Interface Pipeline

All Superinterfaces:
Serializable

public interface Pipeline extends Serializable
Models a distributed computation job using an analogy with a system of interconnected water pipes. The basic element is a stage which can be attached to one or more other stages. A stage accepts the data coming from its upstream stages, transforms it, and directs the resulting data to its downstream stages.

The Pipeline object is a container of all the stages defined on a pipeline: the source stages obtained directly from it by calling readFrom(BatchSource) as well as all the stages attached (directly or indirectly) to them.

Note that there is no simple one-to-one correspondence between pipeline stages and Core API's DAG vertices. Some stages map to several vertices (e.g., grouping and co-grouping are implemented as a cascade of two vertices) and some stages may be merged with others into a single vertex (e.g., a cascade of map/filter/flatMap stages can be fused into one vertex).

Since:
Jet 3.0
  • Method Summary

    Modifier and Type
    Method
    Description
    static Pipeline
    Creates a new, empty pipeline.
    boolean
    Returns true if there are no stages in the pipeline.
    boolean
    Returns the preserve order property of this pipeline
    <T> BatchStage<T>
    readFrom(BatchSource<? extends T> source)
    Returns a pipeline stage that represents a bounded (batch) data source.
    readFrom(StreamSource<? extends T> source)
    Returns a pipeline stage that represents an unbounded data source (i.e., an event stream).
    setPreserveOrder(boolean value)
    Tells Jet whether or not it is allowed to reorder the events for better performance.
    Deprecated.
    since Jet 4.3, Jet performs this transformation on the server-side.
    Returns a DOT format (graphviz) representation of the Pipeline.
    writeTo(Sink<? super T> sink, GeneralStage<? extends T> stage0, GeneralStage<? extends T> stage1, GeneralStage<? extends T>... moreStages)
    Attaches the supplied sink to two or more pipeline stages.
  • Method Details

    • create

      @Nonnull static Pipeline create()
      Creates a new, empty pipeline.
      Since:
      Jet 3.0
    • isPreserveOrder

      boolean isPreserveOrder()
      Returns the preserve order property of this pipeline
      Since:
      Jet 4.4
    • setPreserveOrder

      @Nonnull Pipeline setPreserveOrder(boolean value)
      Tells Jet whether or not it is allowed to reorder the events for better performance.
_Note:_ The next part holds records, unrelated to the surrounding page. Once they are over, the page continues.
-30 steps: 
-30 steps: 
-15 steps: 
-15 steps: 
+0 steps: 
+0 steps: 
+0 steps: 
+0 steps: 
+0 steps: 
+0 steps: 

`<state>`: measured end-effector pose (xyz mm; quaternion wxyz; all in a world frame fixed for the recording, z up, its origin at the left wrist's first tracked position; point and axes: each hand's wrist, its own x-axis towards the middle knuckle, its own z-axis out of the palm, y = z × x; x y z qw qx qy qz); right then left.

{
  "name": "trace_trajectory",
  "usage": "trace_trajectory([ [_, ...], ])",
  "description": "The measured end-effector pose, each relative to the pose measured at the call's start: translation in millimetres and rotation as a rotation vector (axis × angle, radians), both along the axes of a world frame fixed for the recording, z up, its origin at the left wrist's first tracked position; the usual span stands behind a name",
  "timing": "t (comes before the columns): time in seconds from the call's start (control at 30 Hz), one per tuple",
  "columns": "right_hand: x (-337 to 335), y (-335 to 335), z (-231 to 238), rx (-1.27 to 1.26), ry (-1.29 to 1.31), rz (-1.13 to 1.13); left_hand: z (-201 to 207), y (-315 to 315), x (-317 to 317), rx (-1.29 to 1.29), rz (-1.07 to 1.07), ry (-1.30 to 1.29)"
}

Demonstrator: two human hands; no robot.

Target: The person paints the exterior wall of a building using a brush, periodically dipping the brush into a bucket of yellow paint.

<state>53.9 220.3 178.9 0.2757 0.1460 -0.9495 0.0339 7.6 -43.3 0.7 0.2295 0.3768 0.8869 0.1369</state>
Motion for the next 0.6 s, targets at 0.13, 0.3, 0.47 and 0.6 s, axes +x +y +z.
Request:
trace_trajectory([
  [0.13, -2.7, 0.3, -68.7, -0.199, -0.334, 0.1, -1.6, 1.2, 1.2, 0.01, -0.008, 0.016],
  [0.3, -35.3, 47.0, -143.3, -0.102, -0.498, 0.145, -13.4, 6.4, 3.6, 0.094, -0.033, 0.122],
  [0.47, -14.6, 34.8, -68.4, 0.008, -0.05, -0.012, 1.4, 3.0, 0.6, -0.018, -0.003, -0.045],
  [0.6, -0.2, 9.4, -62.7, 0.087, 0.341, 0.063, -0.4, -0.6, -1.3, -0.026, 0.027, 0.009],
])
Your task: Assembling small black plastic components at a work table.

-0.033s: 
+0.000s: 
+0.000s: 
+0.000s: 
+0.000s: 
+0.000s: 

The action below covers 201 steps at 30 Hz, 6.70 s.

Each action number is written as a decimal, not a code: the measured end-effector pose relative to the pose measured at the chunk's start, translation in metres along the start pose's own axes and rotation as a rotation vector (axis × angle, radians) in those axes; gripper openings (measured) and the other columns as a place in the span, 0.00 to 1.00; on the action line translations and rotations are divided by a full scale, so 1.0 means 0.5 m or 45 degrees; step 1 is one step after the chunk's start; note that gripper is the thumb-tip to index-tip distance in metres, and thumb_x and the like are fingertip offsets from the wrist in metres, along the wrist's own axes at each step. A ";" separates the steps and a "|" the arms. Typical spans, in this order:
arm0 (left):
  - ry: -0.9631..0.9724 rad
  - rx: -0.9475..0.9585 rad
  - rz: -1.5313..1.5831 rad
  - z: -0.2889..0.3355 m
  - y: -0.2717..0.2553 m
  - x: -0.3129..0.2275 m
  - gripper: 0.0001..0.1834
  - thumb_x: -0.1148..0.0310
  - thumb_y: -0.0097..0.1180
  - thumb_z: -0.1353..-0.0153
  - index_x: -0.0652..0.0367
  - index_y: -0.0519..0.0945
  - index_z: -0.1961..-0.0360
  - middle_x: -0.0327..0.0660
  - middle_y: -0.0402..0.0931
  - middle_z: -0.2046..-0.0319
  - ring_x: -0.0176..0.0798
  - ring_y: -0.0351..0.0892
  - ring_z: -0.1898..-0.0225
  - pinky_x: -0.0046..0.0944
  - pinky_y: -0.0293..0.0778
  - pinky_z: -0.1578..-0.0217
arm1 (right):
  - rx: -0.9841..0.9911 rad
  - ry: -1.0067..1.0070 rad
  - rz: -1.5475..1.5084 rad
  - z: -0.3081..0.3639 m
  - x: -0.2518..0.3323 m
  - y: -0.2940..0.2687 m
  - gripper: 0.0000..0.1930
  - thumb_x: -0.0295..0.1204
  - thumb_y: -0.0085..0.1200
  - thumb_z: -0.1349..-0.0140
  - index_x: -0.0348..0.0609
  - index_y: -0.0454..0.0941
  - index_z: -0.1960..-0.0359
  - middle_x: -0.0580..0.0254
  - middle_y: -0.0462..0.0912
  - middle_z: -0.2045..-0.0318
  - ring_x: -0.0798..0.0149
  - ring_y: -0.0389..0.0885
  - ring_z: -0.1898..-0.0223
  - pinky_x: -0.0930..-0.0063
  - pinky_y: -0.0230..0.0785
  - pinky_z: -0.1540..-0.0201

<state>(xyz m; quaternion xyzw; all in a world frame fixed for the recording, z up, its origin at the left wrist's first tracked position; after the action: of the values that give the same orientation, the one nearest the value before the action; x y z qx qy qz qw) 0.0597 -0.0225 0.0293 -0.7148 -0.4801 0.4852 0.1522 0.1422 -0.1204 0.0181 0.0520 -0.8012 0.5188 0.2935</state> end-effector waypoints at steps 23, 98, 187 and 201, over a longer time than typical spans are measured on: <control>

Enabling this property adds restrictions to the internal data flows that ensure each pipeline stage observes the events in the same order as they were received from the source.

      Keep in mind that there is often no total event order to begin with, for example in partitioned sources. In this case there is still partial order per each partition, and that is the order Jet preserves.

      If you enable this property, you cannot use the rebalance operator without a grouping key, because it explicitly orders Jet to break the event order.

      The default value is false.

      Returns:
      this, for fluent API
      Since:
      Jet 4.4
    • readFrom

      @Nonnull <T> BatchStage<T> readFrom(@Nonnull BatchSource<? extends T> source)
      Returns a pipeline stage that represents a bounded (batch) data source. It has no upstream stages and emits the data (typically coming from an outside source) to its downstream stages.
      Type Parameters:
      T - the type of source data items
      Parameters:
      source - the definition of the source from which the stage reads data
    • readFrom

      @Nonnull <T> StreamSourceStage<T> readFrom(@Nonnull StreamSource<? extends T> source)
      Returns a pipeline stage that represents an unbounded data source (i.e., an event stream). It has no upstream stages and emits the data (typically coming from an outside source) to its downstream stages.
      Type Parameters:
      T - the type of source data items
      Parameters:
      source - the definition of the source from which the stage reads data
    • writeTo

      @Nonnull <T> SinkStage writeTo(@Nonnull Sink<? super T> sink, @Nonnull GeneralStage<? extends T> stage0, @Nonnull GeneralStage<? extends T> stage1, @Nonnull GeneralStage<? extends T>... moreStages)
      Attaches the supplied sink to two or more pipeline stages. Returns the SinkStage representing the sink. You need this method when you want to drain more than one stage to the same sink. In the typical case you'll use GeneralStage.writeTo(Sink) instead.
      Type Parameters:
      T - the type of data being drained to the sink
    • toDag

      @Nonnull @Deprecated DAG toDag()
      Deprecated.
      since Jet 4.3, Jet performs this transformation on the server-side.
      Transforms the pipeline into a Jet DAG, which can be submitted for execution to a Jet instance.
    • toDotString

      @Nonnull String toDotString()
      Returns a DOT format (graphviz) representation of the Pipeline.
    • isEmpty

      boolean isEmpty()
      Returns true if there are no stages in the pipeline.
      Since:
      Jet 4.4